You have to sneak up on it when it's in the wild like that.
--- In Christianity, neither morality nor religion comes into contact with reality at any point. --FRIEDRICH NIETZSCHE
Nup. Let me reiterate the point. "I have never seen it anywhere ever." People 'round these parts have never even heard of it. "Purple what? Purple Heart? Yeah, Cleatus got three Purple Hearts in 'Nam. Now what wood was you askin' about?" (I actually know a guy named Cleatus.)

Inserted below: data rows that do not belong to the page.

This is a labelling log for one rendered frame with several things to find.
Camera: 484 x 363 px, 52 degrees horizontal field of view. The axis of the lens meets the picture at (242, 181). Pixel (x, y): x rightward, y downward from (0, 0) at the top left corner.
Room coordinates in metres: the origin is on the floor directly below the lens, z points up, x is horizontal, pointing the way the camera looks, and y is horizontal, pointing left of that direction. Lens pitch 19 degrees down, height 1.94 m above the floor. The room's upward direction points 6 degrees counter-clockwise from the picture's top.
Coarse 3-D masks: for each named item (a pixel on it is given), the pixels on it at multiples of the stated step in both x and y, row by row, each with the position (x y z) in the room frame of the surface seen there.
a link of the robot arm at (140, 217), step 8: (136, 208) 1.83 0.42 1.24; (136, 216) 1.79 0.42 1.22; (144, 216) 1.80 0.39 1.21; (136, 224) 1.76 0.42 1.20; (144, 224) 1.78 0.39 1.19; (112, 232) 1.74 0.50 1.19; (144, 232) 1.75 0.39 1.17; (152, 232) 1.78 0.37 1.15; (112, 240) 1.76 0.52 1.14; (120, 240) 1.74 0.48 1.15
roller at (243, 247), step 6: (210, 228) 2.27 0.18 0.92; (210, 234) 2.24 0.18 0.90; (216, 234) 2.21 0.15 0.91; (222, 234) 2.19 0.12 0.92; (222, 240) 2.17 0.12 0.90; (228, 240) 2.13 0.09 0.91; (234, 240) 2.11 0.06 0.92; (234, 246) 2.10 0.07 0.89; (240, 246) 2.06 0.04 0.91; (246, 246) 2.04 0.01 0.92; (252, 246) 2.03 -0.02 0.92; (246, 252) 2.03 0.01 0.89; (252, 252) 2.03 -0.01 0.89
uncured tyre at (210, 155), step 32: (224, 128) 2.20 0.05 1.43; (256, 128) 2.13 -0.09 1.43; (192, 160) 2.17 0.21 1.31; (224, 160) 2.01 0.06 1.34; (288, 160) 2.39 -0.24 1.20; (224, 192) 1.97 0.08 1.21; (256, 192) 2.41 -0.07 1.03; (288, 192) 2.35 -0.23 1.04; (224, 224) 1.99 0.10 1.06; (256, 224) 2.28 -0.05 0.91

Edwin said something about Woodcraft. They put a new Woodcraft in the city about 30 miles from here, but I haven't been over there yet. I don't like to drive further than I can walk home because my car is a POS. Besides, they crapped all over Charlie Self, and that's reason enough not to bother doing business with them.
Anyway, I'm not too worried about it. Walnut is the most perfect, sublime wood in the world. You guys can have all that other fancy stuff. I was just responding to the notion that everybody's "local hardwood supplier" ought to have it. 'T ain't so, I'm afraid.
Also known as bluestain pine. Lots of it in British Columbia.
There was a guy selling it on eBay a few years back... I had a deal going with him to bring a trailer load of a couple of thousand BF here and he just dropped off the face of the planet. Dunno whether he ended up dead or in jail.
Too bad, he talked a great line and the bluestain is really pretty in the right application.
Here is an exerpt from the web site: "Only Denim Pine products guarantee they are environmentally friendly. These trees get their blue/grey colour before they die naturally in the forest. The colour does not affect the integrity or strength of the wood."
Does this mean that they "die naturally" because of the die? Here in So. California, we have a bark beetle that digs into pinon pines and causes the trees to die. In fact there are streaks of blue color left in the wood. Is this the self same process? Is this outfit the cause of decimated forests? Who can we sue?
On Thu, 01 Apr 2004 20:14:13 GMT, jo4hn brought forth from the murky depths:
-kerrysnip-
No, the coloration appears to come during natural death, like corpses turning green after a few days.
That's not quite true. I read that the beetles infest dying trees only. I had these (or similar) critters in a Christmas tree I planted in my yard in Vista. I thought they killed it but found out that I hadn't watered it enough.
"Bark and Engraver Beetles, Wood Borers. Reports indicated that pine and fir mortality increased in 2001. The increase is primarily attributed to drought conditions returning during 2000 and 2001 and excessive stocking densities on many sites. Reports of all the major bark beetles increased with the exception of the Jeffrey pine beetle."